How the genome “dark matter” regulate distant genes ?
A long non-coding RNA affects 3D chromatin conformation of distant loci through DNA-RNA hybrids or R-loops
In the last years, a large portion of the eukaryotic transcriptome which does not code for any functional protein, the so-called non-coding RNAs, have emerged as regulators controlling gene expression. This “dark matter” of the eukaryotic genome, albeit not translated into proteins, can be transcribed in functional noncoding RNAs participating in a wide range of molecular mechanisms throughout evolution. In previous work, the team of Martin Crespi at the Institute of Plant Sciences Paris Saclay (IPS2) revealed that the APOLO long non-coding RNA was able to control the expression of a key regulator of plant hormone signaling (the PID gene) in cis through modulation of PID promoter accessibility (Ariel et al., Molecular Cell 2014). This year, in a work also published in Molecular Cell (online 14th of January), the team from IPS2 in collaboration with colleagues from the Institute of “Agrobiotechnology from the Litoral” (IAL, Argentina), in the frame of a NOCOSYM LIA CNRS (“Laboratoire International Associé”) demonstrated that the APOLO long noncoding RNA can coordinate expression of multiple distant genes in trans in Arabidopsis. APOLO recognizes these targets through sequence complementarity and the formation of DNA-RNA duplexes, named R-loops.

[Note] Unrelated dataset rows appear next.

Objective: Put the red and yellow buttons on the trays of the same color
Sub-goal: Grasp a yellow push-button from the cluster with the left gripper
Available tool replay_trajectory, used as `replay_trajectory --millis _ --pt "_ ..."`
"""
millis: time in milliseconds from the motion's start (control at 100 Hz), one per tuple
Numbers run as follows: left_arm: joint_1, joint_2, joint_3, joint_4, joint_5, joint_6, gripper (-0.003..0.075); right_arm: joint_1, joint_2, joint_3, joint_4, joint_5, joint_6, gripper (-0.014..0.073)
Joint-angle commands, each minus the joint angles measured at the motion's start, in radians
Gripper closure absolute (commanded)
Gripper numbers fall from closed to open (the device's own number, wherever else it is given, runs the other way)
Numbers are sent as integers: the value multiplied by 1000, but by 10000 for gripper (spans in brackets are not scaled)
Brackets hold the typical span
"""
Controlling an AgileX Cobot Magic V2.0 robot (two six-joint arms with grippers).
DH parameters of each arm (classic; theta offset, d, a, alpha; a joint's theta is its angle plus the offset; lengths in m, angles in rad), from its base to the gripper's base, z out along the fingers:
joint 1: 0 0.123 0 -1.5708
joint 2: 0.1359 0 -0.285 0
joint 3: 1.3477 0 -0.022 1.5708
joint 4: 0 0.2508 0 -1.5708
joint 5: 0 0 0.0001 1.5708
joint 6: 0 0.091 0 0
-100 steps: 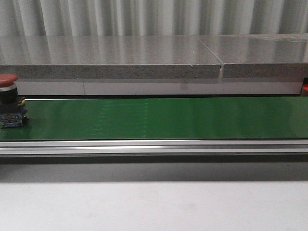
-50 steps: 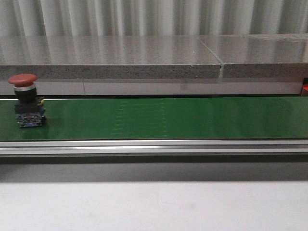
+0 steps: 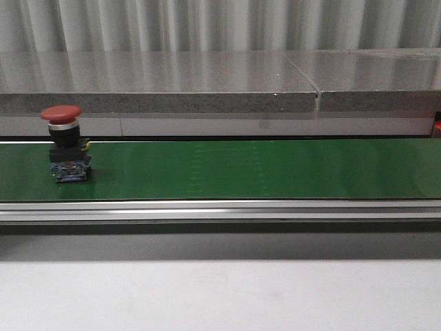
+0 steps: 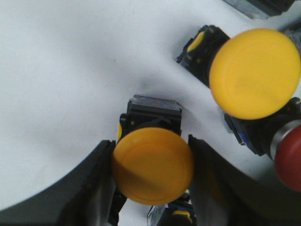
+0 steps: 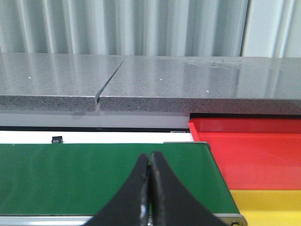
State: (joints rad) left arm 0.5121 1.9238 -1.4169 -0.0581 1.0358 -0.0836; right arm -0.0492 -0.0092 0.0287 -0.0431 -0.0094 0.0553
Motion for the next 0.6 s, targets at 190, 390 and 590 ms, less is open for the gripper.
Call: replay_trajectory --millis 190,390,590 --pt "1 -97 -29 -5 -22 23 553 -2 -21 -19 -3 -84 -9 654" --pt "0 -195 -25 -6 12 31 553 -2 -21 -19 -3 -84 -9 654" --pt "-44 -322 -25 -8 38 44 553 -2 -21 -19 -3 -84 -9 654"
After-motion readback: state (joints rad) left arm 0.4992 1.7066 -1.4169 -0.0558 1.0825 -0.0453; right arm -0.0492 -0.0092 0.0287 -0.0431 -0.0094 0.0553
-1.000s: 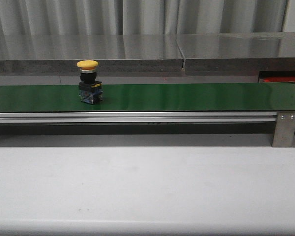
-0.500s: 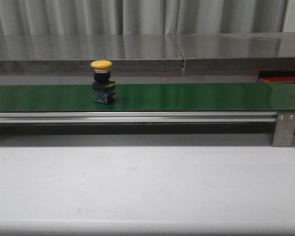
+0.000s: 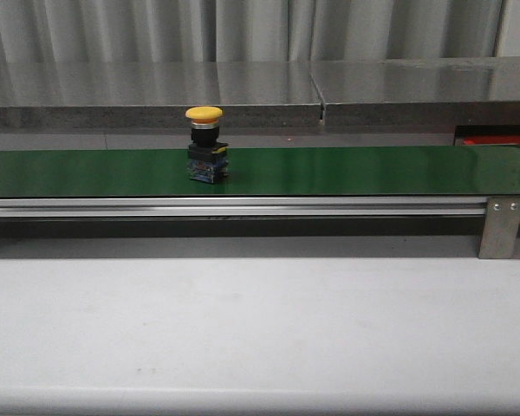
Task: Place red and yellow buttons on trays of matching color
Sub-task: 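Move the right gripper back above the belt toward the yellow button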
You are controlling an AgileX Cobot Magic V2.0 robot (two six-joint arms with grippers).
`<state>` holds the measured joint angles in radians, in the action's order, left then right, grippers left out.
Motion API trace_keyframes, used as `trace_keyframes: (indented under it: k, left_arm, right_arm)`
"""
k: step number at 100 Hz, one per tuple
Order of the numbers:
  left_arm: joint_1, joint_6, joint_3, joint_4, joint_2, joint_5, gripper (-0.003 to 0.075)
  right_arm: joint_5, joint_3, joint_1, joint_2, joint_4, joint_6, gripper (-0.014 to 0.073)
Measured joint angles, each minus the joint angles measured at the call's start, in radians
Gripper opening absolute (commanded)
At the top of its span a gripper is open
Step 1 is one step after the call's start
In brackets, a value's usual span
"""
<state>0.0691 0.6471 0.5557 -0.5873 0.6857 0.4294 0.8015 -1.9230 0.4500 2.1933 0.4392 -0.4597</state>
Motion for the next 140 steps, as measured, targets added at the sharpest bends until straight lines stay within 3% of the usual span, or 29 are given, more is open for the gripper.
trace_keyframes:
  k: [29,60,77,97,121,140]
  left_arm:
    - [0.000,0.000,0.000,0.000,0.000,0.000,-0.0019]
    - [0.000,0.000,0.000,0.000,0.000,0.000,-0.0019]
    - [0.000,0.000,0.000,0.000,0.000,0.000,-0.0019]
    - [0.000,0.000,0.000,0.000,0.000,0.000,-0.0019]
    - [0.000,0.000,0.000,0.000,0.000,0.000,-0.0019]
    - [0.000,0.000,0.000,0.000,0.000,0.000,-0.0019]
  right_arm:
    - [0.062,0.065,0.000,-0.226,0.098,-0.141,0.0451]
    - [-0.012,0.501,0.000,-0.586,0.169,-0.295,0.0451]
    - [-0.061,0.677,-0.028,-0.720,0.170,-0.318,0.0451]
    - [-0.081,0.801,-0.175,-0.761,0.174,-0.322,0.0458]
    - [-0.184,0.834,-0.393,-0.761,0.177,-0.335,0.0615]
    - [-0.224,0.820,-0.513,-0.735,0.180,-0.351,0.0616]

Using several genome-wide methodologies, the authors could show that, upon target recognition, APOLO can modulate the three-dimensional chromatin conformation of the distant loci to fine-tune their transcription. This R-loop-dependent recognition can decoy key epigenetic regulators (such as LHP1, a protein involved in Polycomb-related complexes) from these distant sites in order to modulate their chromatin accessibility. Thus, the activity of the noncoding genome is dynamically shaping the spatial organization of genetic information in the nucleus at several loci.
This study revealed a new regulatory mechanism involving non-coding RNAs that may contribute to the wide diversity of gene expression patterns observed in specific cell types in eukaryotes. Hence, in the “genome universe”, the genetic “dark matter” (the non-coding RNAs) may regulate the “brightness” (expression levels) of the “stars” (protein coding genes).
Trans-action of APOLO long noncoding RNA over a plethora of auxin-responsive genes.